When released, Jarot meets Fathir. Fathir brings him to headquarter of a drug gang, Naga Hitam (Black Dragon). Jarot is offered membership by their leader (George Rudy), which he accepts. Jarot and Fathir are assigned to protect drug distribution in his home slum. They have to deal with Ale's group. Jarot then comes back home to see his family and Aisyah. He expresses his love to her. Later, Lukman's little brother overdoses. In revenge, Lukman plans to kill Jarot, but he is shot by Fathir. Sadat and Jago are furious, and plan to rape Yani in return; Jarot, enraged, tortures them to death.
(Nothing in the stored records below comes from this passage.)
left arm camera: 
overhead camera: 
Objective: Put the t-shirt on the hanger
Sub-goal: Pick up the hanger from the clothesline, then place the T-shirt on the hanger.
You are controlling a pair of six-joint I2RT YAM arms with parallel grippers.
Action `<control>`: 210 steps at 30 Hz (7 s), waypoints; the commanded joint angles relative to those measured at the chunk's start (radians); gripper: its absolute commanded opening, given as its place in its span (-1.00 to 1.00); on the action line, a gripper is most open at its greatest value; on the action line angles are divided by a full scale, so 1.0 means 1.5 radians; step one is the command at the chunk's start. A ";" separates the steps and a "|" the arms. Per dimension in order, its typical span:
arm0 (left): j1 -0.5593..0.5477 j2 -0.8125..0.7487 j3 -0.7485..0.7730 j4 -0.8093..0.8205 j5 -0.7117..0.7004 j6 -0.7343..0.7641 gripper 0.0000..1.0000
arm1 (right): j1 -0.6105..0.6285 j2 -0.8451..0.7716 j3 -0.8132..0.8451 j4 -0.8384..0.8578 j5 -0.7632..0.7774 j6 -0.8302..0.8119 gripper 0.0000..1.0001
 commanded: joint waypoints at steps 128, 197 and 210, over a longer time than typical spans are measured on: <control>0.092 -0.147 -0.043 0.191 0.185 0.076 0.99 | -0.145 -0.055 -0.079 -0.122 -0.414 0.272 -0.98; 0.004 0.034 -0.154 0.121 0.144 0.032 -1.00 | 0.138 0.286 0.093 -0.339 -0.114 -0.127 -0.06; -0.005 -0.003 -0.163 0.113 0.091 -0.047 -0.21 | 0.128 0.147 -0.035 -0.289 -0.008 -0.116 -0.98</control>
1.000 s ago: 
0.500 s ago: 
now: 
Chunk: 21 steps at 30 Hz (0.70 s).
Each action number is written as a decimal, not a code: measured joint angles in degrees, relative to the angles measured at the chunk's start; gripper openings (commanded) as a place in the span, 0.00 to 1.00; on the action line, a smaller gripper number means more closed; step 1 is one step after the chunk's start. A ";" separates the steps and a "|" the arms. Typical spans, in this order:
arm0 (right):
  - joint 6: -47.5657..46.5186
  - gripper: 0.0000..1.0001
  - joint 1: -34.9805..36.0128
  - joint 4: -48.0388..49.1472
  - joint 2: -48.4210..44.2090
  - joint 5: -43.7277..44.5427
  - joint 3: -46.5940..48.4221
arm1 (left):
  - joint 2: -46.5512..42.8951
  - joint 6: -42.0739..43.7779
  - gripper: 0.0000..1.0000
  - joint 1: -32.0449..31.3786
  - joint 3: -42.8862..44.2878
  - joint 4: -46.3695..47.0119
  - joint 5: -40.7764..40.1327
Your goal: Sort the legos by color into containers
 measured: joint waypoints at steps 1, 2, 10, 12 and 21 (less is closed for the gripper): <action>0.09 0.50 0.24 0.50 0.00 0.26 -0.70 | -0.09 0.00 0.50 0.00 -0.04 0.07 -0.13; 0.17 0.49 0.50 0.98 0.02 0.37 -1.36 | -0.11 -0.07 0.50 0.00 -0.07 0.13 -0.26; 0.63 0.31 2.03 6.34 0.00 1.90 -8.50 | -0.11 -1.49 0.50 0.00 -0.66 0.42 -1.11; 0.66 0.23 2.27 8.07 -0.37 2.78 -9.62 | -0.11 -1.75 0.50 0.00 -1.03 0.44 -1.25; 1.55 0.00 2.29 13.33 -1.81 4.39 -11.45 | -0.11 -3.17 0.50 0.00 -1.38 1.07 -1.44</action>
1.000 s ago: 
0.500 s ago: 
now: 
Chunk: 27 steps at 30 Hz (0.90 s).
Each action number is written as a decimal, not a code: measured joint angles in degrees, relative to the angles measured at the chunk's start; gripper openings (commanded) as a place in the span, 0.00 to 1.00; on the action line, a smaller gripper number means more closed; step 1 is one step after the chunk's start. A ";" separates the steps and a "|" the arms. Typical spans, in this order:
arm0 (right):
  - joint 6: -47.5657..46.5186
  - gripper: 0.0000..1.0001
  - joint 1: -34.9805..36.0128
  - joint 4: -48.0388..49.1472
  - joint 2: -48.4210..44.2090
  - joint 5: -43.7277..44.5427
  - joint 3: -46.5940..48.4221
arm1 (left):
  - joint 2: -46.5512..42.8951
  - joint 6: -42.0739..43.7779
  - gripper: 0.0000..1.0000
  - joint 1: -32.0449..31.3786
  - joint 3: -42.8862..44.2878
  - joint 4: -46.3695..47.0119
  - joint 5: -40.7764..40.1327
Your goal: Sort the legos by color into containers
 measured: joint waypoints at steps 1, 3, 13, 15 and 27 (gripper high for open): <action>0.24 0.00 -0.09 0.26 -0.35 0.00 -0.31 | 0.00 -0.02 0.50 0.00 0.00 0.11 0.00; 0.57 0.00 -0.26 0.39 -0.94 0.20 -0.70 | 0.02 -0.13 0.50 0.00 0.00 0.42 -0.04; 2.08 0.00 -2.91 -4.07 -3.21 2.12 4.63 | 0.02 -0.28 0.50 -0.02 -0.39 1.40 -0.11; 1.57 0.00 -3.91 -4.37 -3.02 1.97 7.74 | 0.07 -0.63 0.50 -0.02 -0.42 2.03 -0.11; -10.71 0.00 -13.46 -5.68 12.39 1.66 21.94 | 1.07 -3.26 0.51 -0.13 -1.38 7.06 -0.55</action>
Ale learns that Aisyah is in love with Jarot. He locks her in her room. However, Aisyah manages to escape and meets Jarot on a rooftop in order to ask him to stay with her; Jarot refuses. After the meeting, Aisyah is pushed from the roof by Fathir and dies immediately. Jarot assumes she killed herself, while Ale suspects Jarot. Jarot calls Ale to meet him. They fight, and Ale takes out his pistol. As they continue to struggle, a gunshot is heard; Ale drops dead. As he walks away, Jarot is shot twice by Fathir. The film closes with a scene which shows Bara taking Ale's pistol and leaving the slum with his friends to take revenge.

==Production==
Serigala Terakhir was directed by Upi Avianto, who had previously worked horror, teen dramas, and chick flicks. It was produced by Investasi Film Indonesia. Avianto said that her inspiration to write the story was the social conditions faced by Indonesian people, namely the threat of crime, and that she was most comfortable producing male-oriented films.

The film was budgeted about Rp 8 billion, but special effects caused the costs to swell to Rp 10 billion. One of the locations used was Sukamiskin Penitentiary in Bandung, West Java, which helped show the hard life faced by inmates.

==Themes==
Serigala Terakhir tells about a broken friendship and a vengeance based in a traditional slum. It is based on the style of East Asian action films.

==Release and reception==
Serigala Terakhir was released on 5 November 2009.

Elang Riki Yanuar, reviewing for Okezone, wrote that audiovisual effects were not good, especially in the fire scene. However, he praised the acting. Marcel Thee of Jakarta Globe noted that the film worked because of the focus "on the emotional evolution of its characters", and that while "production is well done for a local movie", there were nevertheless some "awkward visuals", such as the drug gang's "retro 1970s wardrobe" and "kitschy kung-fu imagery".

At the 2009 Indonesian Film Festival, Serigala Terakhir was nominated for Best Artistic Arrangement, Best Sound Arrangement, and Best Cinematography, and Best Leading Actor, but the film did not win any. Bastian and Pahlevi received two awards at the 2010 Indonesian Movie Awards for Best Pair and Favorite Pair.